L'administration chinoise de la radio, du cinéma et de la télévision va mettre sur pied le plus grand groupe de médias étatique chinois, dans l'espoir de lutter contre une concurrence accrue des médias étrangers, et cela tant sur le marché intérieur qu'international, a rapporté vendredi la presse chinoise. Le nouveau groupe qui porte le nom de China Radio, Film and Television Group rassemble quelques-unes des principales chaînes nationales ainsi que certaines sociétés de cinéma.

Créé avec un capital de 2,6 milliards de dollars, le groupe, qui emploiera 20 000 personnes, table sur des revenus annuels de plus de 1,33 milliard de dollars, selon des indications fournies vendredi par le quotidien China Daily. Le nouveau conglomérat restera toutefois sous le contrôle de l'administration et respectera les consignes du département de la propagande.
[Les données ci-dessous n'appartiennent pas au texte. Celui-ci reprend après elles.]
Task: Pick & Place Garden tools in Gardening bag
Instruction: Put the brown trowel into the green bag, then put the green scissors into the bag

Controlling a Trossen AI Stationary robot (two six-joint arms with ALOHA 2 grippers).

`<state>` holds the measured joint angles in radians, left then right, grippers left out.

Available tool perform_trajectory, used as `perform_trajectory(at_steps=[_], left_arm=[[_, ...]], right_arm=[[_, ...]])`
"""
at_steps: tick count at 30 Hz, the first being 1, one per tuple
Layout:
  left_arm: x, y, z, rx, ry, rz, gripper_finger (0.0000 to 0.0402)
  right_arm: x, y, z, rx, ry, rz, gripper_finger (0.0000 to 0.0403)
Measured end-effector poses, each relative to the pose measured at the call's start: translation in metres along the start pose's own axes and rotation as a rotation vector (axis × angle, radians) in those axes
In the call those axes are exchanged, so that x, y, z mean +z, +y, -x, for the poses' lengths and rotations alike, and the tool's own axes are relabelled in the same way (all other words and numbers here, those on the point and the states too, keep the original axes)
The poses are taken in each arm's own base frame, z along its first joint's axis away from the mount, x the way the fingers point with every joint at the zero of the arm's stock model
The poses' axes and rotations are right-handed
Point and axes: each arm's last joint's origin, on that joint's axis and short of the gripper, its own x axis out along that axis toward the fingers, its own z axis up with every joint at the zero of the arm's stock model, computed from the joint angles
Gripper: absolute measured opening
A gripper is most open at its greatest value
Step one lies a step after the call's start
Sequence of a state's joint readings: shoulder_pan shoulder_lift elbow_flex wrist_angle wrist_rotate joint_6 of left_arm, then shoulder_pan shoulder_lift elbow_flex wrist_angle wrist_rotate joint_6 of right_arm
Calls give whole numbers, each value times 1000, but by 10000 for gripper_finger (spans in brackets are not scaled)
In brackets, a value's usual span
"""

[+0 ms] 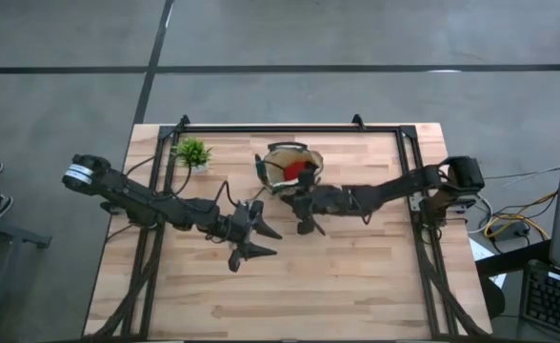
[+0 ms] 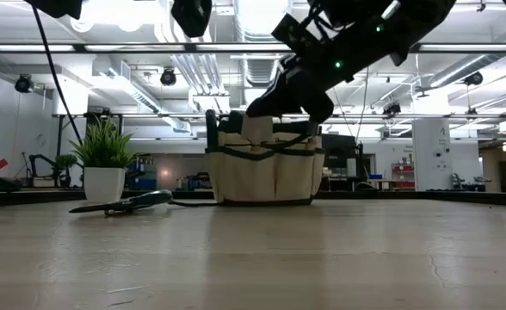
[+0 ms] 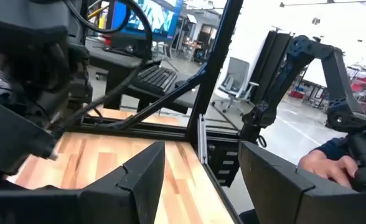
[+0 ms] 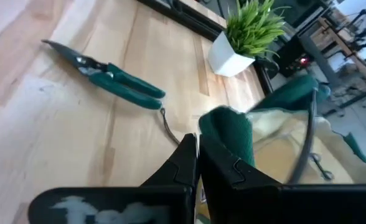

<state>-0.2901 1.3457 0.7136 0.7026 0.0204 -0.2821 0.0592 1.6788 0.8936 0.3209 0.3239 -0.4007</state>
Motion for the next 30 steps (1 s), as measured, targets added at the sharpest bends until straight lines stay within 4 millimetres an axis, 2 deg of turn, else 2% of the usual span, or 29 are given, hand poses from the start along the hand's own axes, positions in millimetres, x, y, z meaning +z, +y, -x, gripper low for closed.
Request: perform_trajectory(at_steps=[7,15,21,25,30], left_arm=[[-7,0,1,25,70,-44,209],[-13,3,1,64,133,-15,209],[-24,9,4,195,234,-43,209],[-31,14,7,305,289,-52,209],[-41,20,13,459,375,-56,209]], right_arm=[[1,-4,0,18,-22,-13,18],[2,-9,2,-29,-21,-16,114],[9,-12,8,-48,-48,-17,181],[15,-17,16,-60,-75,-15,205],[27,-18,30,-61,-128,-22,217]])
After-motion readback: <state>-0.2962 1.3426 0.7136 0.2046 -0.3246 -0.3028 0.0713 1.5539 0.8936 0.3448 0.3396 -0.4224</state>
Son président sera du reste l'actuel ministre de l'administration de la radio, du cinéma et de la télévision, par ailleurs vice-responsable du département de la propagande.

La création du groupe intervient alors qu'un certain nombre de médias chinois et en particulier les télévisions ont entrepris de se restructurer en prévision d'une concurrence accrue des chaînes étrangères. Le marché chinois de la télévision s'est en effet récemment entrouvert. En octobre, AOL Time Warner et le groupe News Corp de l'Américano-Australien Rupert Murdoch ont obtenu l'autorisation de diffuser dans une partie de la province méridionale du Guangdong. Une semi-ouverture et sous contrôle, relèvent les spécialistes, rappelant que le marché de l'information proprement dite, lui, reste fermé aux médias étrangers.

Selon eux, des contraintes géographiques (zone de diffusion restreinte), politiques (de fait, les autorisations de diffusion ne font qu'entériner une situation qui existait – en toute illégalité – depuis quelques années déjà) et programmatiques (bien que de capitaux étrangers, les deux chaînes officialisées offrent des contenus politiquement corrects) réduisent le geste d'ouverture de Pékin.

Cependant et selon un analyste cité par l'hebdomadaire Beijing Review, si le nouveau groupe, fondé la semaine dernière, recouvre largement l'administration existante, il devra pourtant modifier fondamentalement ses programmes et ses méthodes de gestion s'il entend lutter efficacement contre la concurrence qui de fait existe, avec la multiplication – bien qu'illégale – des antennes paraboliques. L'une des raisons de la création du groupe serait surtout à chercher du côté de la publicité: le nouveau conglomérat viserait à attirer davantage de recettes publicitaires dans un marché qui a atteint 9,6 milliards de dollars l'an dernier.

Reprise en main

Par ailleurs et pour garder la maîtrise du paysage audiovisuel, Pékin a prévu une reprise en main de la diffusion des chaînes étrangères autorisées dans les hôtels de plus de trois étoiles et les résidences d'étrangers. Dès le 1er janvier, elles seront, écrivait récemment le correspondant du Monde en Chine, «centralisées à travers une plate-forme unique, le satellite d'Etat chinois Sinosat-1. Les opérations de censure en cas de crise en seront grandement facilitées.»